WHAT TO PRODUCE
Report all lines of the data below that hold the word "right".
---+---
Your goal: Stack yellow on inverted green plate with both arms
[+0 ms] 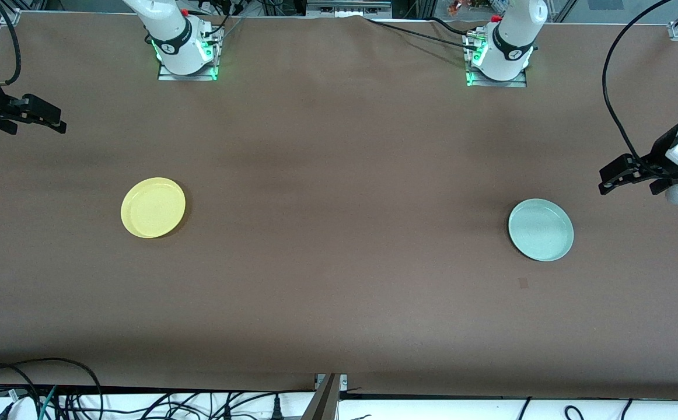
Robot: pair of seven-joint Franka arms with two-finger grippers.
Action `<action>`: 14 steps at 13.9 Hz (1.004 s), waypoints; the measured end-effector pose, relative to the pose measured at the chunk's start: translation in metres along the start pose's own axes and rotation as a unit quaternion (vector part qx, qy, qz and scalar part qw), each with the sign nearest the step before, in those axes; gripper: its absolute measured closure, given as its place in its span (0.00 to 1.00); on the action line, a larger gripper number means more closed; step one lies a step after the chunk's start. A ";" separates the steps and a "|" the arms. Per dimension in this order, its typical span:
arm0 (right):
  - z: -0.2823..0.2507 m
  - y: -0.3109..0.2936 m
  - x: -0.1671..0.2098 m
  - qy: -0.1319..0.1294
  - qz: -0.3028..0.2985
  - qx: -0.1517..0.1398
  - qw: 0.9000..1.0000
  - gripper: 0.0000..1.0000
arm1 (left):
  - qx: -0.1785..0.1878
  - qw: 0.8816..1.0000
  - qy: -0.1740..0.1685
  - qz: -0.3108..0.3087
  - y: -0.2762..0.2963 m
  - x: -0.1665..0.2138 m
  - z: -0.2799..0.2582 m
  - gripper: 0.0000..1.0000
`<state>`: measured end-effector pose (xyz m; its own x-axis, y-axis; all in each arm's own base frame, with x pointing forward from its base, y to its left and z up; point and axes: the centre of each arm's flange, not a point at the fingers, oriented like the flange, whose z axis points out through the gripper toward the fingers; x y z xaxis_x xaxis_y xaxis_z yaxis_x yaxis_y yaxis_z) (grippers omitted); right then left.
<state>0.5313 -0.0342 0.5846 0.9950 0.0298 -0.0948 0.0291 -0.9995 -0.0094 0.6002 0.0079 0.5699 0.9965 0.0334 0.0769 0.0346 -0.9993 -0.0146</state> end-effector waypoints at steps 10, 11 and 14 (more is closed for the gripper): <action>0.000 0.000 0.000 0.000 0.000 0.000 1.000 0.00 | -0.002 1.000 0.004 -0.007 -0.005 0.000 0.000 0.00; 0.000 0.000 0.000 0.000 0.000 0.000 1.000 0.00 | -0.002 1.000 0.004 -0.005 -0.003 0.000 0.000 0.00; 0.000 0.000 0.000 0.000 0.000 0.000 1.000 0.00 | -0.002 1.000 0.003 -0.001 0.002 0.000 0.001 0.00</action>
<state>0.5313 -0.0342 0.5846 0.9951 0.0298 -0.0948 0.0290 -0.9995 -0.0094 0.6002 0.0063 0.5688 0.9958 0.0359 0.0837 0.0368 -0.9993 -0.0095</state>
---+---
ANSWER SECTION
arm0 (right):
`<state>`: measured end-effector pose (xyz m; its own x-axis, y-axis; all in each arm's own base frame, with x pointing forward from its base, y to its left and z up; point and axes: the centre of each arm's flange, not a point at the fingers, oriented like the flange, whose z axis points out through the gripper toward the fingers; x y z xaxis_x xaxis_y xaxis_z yaxis_x yaxis_y yaxis_z) (grippers omitted); right then left.

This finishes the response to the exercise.